What you have to do: Which lines in the listing below contain the word "positions"? Copy each one.

....

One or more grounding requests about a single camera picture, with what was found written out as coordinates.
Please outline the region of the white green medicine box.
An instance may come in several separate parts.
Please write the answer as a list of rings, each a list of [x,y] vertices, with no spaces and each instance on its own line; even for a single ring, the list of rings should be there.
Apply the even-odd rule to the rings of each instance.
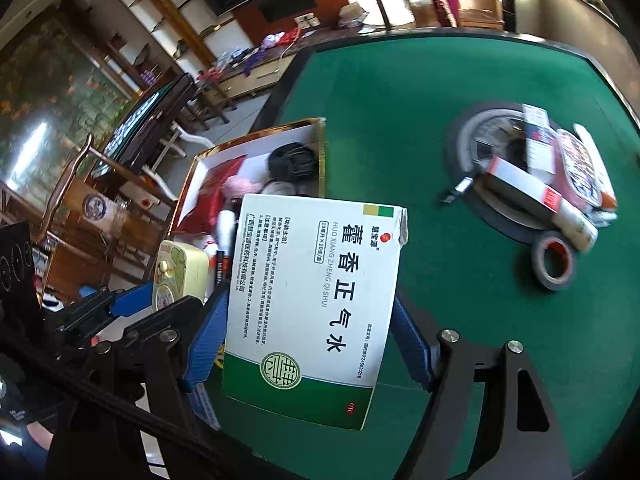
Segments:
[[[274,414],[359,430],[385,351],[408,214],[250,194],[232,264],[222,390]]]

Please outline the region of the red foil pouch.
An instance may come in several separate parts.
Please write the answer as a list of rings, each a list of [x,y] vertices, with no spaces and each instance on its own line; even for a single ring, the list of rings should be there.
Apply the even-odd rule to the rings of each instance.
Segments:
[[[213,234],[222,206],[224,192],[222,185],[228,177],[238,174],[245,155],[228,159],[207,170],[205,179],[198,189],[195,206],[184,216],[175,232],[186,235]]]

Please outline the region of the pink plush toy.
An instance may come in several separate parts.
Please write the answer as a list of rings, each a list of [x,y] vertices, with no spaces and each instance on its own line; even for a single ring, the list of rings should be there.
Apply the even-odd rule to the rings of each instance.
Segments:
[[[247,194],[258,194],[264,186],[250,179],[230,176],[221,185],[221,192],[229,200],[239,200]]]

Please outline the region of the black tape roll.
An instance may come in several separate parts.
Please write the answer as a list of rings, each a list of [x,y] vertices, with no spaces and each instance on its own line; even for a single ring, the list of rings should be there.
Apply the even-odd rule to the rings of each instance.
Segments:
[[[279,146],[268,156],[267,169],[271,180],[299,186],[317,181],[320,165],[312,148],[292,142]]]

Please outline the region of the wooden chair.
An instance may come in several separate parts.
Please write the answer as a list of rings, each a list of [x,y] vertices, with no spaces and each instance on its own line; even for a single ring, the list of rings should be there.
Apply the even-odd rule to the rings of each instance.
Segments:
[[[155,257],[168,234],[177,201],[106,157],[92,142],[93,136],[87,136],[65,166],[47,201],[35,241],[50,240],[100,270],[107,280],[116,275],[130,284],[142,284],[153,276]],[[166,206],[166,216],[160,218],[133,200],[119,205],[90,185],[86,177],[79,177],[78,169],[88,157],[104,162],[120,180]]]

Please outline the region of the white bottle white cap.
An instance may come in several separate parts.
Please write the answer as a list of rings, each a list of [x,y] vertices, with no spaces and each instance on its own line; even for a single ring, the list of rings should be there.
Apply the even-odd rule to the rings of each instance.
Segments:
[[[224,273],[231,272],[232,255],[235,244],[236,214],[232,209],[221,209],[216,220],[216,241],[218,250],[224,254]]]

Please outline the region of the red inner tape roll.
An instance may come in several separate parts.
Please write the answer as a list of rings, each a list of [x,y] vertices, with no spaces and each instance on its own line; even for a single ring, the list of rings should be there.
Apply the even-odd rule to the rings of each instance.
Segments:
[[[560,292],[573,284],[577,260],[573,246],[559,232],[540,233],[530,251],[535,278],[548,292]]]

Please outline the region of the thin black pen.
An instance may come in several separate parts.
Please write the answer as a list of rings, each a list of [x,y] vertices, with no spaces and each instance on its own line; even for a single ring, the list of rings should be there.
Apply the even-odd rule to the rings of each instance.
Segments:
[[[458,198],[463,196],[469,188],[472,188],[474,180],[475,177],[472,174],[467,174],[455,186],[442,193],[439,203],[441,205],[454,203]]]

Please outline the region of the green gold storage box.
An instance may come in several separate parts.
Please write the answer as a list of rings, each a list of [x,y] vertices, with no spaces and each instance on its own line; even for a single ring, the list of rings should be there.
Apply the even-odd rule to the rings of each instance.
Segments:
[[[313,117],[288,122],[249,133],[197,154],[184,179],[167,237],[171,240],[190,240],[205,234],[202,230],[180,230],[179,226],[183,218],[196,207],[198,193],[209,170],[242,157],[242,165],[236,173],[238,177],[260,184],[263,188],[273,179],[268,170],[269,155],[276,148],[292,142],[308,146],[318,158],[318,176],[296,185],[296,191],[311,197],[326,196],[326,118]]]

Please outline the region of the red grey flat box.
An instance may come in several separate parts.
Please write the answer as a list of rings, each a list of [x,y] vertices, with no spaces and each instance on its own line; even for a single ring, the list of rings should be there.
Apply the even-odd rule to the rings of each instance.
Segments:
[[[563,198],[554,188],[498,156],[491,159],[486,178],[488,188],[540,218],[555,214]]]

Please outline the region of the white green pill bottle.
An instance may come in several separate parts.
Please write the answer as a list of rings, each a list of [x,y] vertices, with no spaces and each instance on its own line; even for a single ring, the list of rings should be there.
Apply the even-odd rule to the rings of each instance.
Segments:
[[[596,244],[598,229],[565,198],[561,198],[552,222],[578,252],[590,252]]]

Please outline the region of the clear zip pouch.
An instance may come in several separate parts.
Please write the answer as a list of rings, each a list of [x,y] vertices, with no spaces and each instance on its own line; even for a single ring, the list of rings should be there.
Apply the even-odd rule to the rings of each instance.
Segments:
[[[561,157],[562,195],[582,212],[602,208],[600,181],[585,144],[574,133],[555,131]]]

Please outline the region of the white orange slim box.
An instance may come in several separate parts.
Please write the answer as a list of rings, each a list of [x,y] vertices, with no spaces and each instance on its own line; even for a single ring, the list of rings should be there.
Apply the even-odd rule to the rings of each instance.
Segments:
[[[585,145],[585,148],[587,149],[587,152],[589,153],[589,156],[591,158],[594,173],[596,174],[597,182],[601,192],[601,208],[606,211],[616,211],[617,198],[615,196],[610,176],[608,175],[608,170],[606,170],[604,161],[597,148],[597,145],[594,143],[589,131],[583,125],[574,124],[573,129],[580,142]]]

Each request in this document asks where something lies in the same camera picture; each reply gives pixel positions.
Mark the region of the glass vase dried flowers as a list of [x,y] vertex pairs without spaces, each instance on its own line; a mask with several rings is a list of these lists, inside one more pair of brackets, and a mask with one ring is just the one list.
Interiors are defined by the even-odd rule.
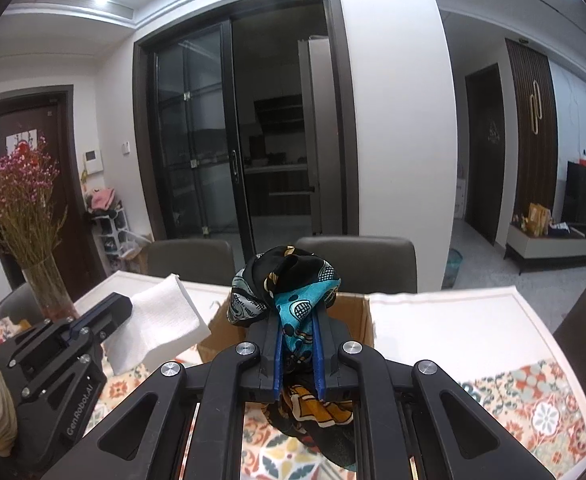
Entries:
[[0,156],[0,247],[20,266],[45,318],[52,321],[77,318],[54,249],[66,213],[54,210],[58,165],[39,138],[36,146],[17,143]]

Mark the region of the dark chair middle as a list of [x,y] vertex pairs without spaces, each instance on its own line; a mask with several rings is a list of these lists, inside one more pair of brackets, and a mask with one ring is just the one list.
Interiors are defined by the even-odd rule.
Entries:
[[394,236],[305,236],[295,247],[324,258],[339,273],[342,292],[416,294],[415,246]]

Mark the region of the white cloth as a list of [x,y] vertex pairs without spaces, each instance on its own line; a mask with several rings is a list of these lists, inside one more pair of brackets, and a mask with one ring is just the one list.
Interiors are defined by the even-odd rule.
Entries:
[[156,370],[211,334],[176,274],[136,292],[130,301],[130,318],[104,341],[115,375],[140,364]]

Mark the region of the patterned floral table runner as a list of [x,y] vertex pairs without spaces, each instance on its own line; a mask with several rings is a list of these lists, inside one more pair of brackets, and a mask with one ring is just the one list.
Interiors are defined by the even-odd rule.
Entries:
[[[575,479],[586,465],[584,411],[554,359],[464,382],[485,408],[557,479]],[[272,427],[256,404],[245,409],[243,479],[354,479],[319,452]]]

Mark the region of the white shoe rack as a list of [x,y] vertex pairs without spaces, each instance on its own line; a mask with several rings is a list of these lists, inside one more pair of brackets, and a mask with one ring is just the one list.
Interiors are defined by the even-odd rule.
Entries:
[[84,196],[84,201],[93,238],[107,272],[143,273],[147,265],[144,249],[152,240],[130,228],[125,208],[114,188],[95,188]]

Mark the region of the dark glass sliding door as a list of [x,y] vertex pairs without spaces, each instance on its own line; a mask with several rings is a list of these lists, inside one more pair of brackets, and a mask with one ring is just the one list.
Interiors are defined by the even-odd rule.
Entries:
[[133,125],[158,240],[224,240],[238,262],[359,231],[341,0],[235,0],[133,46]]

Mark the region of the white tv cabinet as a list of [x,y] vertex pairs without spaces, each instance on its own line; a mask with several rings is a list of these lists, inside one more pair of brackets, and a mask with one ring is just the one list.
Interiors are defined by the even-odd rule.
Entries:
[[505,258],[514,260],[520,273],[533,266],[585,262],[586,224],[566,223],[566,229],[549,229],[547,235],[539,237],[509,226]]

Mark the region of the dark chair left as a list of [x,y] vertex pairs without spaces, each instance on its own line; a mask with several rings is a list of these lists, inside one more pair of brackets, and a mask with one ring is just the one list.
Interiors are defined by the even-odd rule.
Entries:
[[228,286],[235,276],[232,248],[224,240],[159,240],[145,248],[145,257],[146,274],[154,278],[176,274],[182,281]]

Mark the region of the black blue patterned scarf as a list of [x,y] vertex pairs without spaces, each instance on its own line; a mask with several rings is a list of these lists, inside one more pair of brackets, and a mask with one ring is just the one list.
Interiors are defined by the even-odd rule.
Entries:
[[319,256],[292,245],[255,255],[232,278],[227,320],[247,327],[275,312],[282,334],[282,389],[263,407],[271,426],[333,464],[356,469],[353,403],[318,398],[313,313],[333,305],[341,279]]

....

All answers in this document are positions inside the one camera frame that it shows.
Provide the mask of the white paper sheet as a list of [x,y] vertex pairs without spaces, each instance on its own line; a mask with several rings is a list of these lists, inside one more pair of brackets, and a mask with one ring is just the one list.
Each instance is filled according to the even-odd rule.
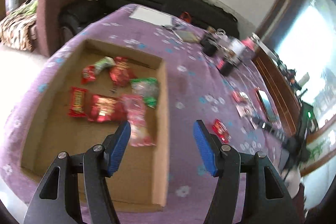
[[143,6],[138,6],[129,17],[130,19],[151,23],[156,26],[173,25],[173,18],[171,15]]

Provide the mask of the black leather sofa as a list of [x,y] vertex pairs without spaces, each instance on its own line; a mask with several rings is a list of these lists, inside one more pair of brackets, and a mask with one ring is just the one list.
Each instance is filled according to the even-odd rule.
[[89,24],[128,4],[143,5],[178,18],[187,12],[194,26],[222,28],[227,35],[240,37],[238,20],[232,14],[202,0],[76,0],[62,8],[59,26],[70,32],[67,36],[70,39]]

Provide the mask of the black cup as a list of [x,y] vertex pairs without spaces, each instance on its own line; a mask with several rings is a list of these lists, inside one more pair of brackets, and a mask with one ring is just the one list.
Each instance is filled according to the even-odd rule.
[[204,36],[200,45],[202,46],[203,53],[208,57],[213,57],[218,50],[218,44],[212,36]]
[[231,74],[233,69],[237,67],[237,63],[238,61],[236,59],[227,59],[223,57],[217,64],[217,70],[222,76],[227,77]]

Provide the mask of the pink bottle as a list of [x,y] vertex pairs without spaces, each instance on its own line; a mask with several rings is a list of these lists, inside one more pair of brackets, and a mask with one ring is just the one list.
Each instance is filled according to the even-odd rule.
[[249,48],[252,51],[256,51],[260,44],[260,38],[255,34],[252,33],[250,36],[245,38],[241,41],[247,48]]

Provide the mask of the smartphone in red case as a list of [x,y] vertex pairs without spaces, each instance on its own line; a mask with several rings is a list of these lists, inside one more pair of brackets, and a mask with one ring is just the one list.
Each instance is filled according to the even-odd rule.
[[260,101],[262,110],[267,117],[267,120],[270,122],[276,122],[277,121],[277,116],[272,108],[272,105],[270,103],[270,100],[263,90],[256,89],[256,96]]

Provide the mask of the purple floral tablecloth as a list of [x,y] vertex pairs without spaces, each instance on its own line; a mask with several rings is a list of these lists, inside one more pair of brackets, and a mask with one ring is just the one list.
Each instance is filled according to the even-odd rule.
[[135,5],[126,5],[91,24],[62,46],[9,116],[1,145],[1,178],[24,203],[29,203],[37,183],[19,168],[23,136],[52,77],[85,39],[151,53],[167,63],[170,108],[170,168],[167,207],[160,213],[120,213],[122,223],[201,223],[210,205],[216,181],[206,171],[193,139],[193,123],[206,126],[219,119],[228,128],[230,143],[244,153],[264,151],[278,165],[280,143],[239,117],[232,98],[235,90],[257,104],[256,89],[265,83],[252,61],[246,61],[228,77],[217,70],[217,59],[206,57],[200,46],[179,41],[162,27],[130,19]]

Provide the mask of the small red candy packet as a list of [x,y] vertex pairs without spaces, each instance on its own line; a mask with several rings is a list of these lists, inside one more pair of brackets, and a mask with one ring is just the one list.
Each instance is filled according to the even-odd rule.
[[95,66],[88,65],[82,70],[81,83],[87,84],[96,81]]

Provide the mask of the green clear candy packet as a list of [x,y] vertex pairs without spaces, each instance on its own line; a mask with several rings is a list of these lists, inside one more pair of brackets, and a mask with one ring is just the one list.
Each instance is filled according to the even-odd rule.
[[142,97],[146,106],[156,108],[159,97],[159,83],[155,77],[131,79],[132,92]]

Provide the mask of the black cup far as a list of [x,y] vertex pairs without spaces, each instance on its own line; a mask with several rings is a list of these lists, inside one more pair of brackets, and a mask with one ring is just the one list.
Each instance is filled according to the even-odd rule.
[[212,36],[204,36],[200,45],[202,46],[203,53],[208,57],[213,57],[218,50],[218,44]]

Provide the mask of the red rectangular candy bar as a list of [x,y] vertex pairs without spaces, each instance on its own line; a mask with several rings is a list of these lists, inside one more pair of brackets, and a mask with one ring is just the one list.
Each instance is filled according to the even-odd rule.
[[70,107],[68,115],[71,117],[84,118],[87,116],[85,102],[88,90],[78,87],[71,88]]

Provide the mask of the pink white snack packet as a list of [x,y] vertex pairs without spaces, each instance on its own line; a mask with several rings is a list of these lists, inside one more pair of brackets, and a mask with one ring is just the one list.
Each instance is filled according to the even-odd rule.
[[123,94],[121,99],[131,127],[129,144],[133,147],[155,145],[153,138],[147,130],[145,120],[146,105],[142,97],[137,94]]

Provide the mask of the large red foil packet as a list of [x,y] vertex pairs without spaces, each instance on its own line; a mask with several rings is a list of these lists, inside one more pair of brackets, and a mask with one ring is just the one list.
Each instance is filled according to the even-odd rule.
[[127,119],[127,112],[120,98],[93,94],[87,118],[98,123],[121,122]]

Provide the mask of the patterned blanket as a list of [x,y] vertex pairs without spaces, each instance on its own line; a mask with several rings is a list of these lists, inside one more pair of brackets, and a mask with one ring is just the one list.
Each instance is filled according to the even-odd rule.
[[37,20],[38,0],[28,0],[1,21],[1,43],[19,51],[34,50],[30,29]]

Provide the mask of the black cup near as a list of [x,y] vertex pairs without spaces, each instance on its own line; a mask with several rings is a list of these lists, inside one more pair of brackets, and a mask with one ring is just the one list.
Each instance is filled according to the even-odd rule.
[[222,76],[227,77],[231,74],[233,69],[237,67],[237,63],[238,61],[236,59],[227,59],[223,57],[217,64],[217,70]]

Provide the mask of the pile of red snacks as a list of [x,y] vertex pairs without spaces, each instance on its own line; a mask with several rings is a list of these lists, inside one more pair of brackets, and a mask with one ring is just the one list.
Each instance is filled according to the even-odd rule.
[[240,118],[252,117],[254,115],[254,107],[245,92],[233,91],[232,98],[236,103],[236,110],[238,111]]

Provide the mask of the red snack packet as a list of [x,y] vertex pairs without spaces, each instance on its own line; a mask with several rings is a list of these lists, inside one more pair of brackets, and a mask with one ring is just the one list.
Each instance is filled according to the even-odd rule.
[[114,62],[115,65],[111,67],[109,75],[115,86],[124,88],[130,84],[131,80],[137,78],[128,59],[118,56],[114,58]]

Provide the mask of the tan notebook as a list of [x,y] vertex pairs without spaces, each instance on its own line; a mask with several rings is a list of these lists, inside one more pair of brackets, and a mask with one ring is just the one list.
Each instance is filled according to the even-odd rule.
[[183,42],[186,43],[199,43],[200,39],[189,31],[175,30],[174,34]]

....

Output of the task:
Each request in this document asks where something lies in the same camera picture; each reply gives pixel positions.
All answers in this document are positions inside the one camera frame that it shows.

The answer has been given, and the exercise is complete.